La dynamique change instantanément. Vérone recule. Naples pousse. Rasmus Højlund manque d’abord une tête, puis croit égaliser à la 72e minute sur une volée puissante. Mais la VAR refroidit tout le monde : main préalable du Danois. Quelques minutes plus tard, c’est Amir Rrahmani qui voit son but annulé pour hors-jeu après une remise de McTominay. La frustration monte.
Di Lorenzo, capitaine au moment juste
À force d’insister, Naples finit par être récompensé. À huit minutes de la fin, Giovanni Di Lorenzo surgit au second poteau et reprend un centre tendu de Luca Marianucci. Cette fois, rien à signaler. 2-2. Le Maradona rugit. Naples est revenu de loin.
Les Partenopei sentent alors que le match peut basculer. Ils poussent, encerclent la surface, cherchent le coup fatal. Mais Vérone résiste. Et manque même de tout gâcher pour Naples dans le temps additionnel, lorsque Giovane tente un lob audacieux qui frôle le montant extérieur.
Des chiffres qui racontent la métamorphose napolitaine
Ce match est une leçon en deux actes. En première période, Naples subit. En seconde, Naples domine. Après la pause, les hommes de Conte tirent 11 fois contre 7 pour Vérone, avec un xG de 0,53 contre 0,21. Une réaction nette, presque instinctive.
Surtout, Naples préserve une statistique impressionnante. Le club est le seul des cinq grands championnats européens à être invaincu à domicile toutes compétitions confondues en 2025. 21 matchs, 15 victoires, 6 nuls. Une série portée désormais à 23 rencontres sans défaite au Maradona.
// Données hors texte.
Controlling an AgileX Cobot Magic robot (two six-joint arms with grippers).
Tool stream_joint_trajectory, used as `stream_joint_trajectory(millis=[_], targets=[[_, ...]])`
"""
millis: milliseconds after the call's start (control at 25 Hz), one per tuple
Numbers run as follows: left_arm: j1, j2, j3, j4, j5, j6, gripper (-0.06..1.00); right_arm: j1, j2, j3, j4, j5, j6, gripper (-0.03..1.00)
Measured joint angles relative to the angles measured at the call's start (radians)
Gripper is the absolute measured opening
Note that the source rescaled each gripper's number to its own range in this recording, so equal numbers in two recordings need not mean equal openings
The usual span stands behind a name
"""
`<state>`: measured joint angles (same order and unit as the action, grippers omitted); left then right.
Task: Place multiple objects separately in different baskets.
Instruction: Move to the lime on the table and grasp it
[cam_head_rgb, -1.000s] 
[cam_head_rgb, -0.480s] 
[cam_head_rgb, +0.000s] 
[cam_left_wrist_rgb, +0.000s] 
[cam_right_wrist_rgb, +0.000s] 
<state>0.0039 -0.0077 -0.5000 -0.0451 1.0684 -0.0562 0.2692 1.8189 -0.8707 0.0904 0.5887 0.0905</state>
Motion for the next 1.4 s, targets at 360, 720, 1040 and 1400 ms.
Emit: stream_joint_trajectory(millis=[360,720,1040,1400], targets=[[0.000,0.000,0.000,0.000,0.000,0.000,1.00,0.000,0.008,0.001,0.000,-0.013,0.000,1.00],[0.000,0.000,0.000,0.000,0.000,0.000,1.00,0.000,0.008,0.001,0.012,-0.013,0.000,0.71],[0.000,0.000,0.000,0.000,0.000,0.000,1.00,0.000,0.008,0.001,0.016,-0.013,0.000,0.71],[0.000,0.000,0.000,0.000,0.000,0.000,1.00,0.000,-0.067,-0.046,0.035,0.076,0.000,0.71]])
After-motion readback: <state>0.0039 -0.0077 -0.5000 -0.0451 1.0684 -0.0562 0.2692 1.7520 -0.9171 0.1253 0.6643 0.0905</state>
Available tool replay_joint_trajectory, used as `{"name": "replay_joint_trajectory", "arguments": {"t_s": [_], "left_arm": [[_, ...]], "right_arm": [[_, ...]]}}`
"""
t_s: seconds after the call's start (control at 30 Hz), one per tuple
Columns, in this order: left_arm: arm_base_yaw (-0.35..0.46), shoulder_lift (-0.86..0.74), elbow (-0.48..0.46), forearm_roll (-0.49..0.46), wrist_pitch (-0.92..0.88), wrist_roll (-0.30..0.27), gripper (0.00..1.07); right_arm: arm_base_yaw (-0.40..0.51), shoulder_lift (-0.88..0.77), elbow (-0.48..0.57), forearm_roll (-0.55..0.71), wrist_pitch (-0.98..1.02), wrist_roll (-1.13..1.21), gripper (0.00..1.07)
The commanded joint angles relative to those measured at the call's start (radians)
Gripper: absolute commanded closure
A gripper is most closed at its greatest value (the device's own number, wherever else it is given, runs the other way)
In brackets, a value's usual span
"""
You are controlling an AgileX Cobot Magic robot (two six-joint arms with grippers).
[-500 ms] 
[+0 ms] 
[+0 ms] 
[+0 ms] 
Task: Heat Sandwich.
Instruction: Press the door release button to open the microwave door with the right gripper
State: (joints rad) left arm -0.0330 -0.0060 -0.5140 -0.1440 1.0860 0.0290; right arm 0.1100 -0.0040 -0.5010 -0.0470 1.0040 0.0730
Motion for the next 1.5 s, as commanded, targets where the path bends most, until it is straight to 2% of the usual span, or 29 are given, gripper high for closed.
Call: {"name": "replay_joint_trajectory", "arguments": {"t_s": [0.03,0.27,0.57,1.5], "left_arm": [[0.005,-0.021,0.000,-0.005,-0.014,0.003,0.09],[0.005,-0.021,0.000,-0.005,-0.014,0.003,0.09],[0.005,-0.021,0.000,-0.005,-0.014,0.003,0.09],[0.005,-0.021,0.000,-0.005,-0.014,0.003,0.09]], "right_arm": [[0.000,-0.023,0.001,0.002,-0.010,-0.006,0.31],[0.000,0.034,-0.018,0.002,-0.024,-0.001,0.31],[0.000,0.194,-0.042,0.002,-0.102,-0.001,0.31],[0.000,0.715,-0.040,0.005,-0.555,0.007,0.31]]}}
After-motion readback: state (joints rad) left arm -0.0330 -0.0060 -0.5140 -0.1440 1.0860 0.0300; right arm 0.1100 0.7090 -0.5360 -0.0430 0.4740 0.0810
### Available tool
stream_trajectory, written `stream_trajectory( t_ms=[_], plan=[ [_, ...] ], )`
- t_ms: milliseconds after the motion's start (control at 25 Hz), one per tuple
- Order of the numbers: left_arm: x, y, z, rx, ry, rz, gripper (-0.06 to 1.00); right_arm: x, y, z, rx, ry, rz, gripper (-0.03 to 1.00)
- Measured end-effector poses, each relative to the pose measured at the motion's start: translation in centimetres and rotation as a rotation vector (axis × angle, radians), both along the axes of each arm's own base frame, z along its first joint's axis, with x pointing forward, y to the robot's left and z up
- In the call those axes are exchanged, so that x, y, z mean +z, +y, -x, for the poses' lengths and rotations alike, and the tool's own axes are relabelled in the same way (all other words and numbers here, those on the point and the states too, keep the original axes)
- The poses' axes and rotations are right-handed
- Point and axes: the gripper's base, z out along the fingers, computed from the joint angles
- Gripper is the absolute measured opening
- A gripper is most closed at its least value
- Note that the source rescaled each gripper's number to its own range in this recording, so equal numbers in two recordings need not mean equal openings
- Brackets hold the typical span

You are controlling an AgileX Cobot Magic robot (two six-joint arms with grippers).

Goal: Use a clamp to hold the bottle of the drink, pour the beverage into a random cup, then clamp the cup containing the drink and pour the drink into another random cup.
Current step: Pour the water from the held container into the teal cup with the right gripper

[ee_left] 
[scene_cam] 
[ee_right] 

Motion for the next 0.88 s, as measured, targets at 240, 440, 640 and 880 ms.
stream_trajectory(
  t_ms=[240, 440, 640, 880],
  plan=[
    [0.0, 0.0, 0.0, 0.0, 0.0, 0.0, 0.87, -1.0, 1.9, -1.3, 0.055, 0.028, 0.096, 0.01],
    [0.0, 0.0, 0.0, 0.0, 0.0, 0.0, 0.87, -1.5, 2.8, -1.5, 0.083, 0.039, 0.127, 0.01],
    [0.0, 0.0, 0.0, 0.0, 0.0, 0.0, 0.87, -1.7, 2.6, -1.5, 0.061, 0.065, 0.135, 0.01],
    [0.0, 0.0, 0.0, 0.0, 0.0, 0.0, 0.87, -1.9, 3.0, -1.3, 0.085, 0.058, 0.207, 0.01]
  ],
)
Un point frustrant, mais peut-être précieux
Oui, Naples a laissé filer l’occasion de prendre la tête. Oui, ce nul a un goût d’inachevé. Mais dans une saison où chaque détail compte, savoir revenir d’un 0-2 sans paniquer est un signe fort. Cette équipe ne lâche rien. Jamais.
À un point de l’Inter avant le déplacement à Parme, Naples reste pleinement dans la course. Et au vu du caractère affiché mercredi soir, personne n’a intérêt à les enterrer trop vite. En Serie A, les titres se gagnent parfois sur ce genre de soirée. Celles où l’on refuse de tomber.